Before companies can take advantage of an RM solution, they’ll also need to know where they are starting from. SmashFly’s CEO Hennessy pointed out a great example of this when he discussed the leaked M&A target list of Salesforce.com. The Glassdoor CEO Rating and Glassdoor Would Recommend scores for these potential targets were at the top of the evaluation criterion. However, you do need to caution on using these sources. We know for example that Glassdoor is easy to game such that positive or negative sentiment can be influenced.
Companies and potential new hires both check out these values. Data points like these (especially when compared to one’s competition) will help recruiters understand where they’re starting from and what they’ll need to do to be more successful in recruiting.

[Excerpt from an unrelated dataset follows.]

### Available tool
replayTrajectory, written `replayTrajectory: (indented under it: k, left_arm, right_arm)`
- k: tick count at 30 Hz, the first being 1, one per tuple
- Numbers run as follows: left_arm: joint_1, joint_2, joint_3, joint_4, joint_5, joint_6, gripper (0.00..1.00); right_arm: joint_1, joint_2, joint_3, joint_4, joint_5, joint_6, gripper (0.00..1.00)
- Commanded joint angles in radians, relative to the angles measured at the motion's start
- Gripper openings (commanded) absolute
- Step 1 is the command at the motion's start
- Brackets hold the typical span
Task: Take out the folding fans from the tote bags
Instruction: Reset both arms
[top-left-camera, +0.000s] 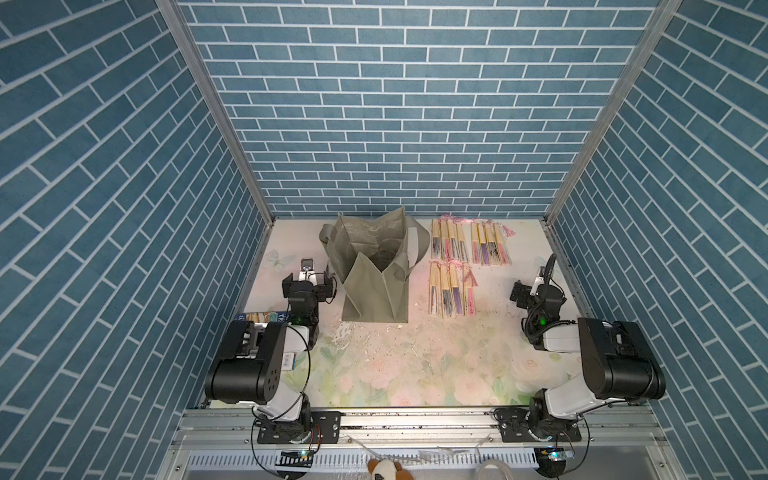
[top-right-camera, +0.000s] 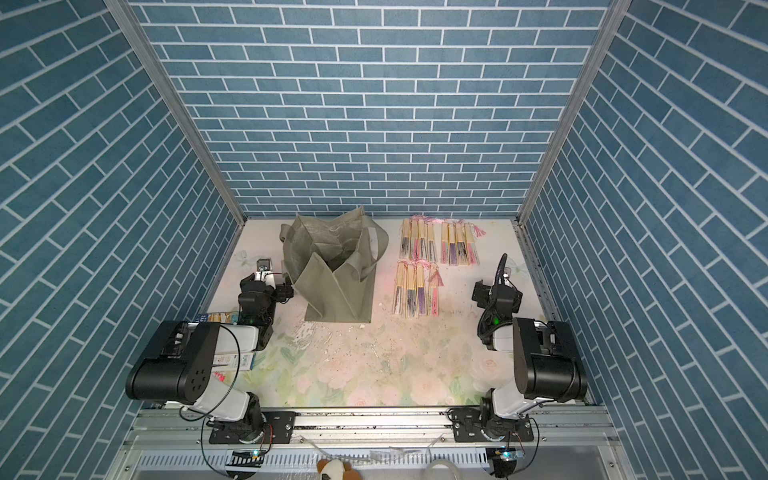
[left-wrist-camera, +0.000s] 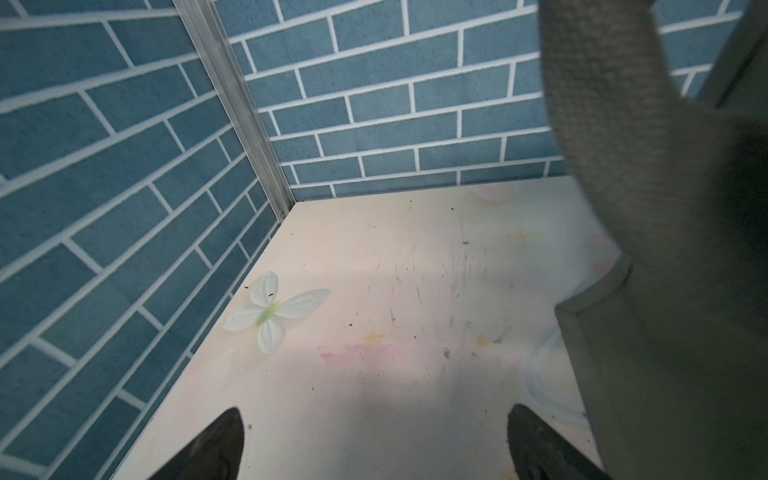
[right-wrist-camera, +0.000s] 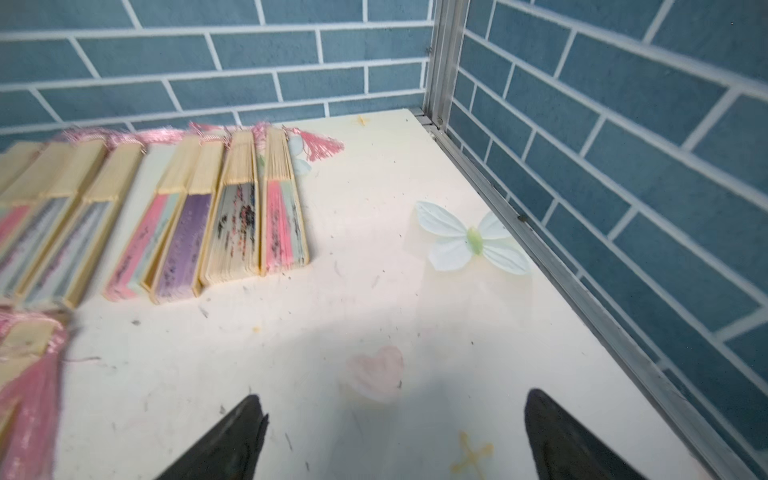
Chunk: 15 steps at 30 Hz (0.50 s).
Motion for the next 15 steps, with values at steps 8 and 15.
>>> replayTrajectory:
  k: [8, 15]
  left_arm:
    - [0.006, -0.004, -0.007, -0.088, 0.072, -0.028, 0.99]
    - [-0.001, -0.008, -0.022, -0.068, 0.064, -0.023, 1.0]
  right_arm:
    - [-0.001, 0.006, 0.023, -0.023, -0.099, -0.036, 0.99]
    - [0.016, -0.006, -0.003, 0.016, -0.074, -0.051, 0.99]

As mentioned previously, a SmashFly implementation can have a massively transformative impact on a firm. It may require a number of meetings and co-ordination with operational leaders, Marketing, other HR executives and so on.
Done well, a SmashFly implementation should transform how companies are perceived by jobseekers. It will change how jobseekers are courted and how the organization’s leadership interacts with them days, months and even years before they get hired. It’s not the old want-ad approach to hiring and the differences will require education and reinforcement so that all-new practices replace old, ineffective and irrelevant ones.
What SmashFly needs are courageous recruiters and HR leaders with political capital. Are you one?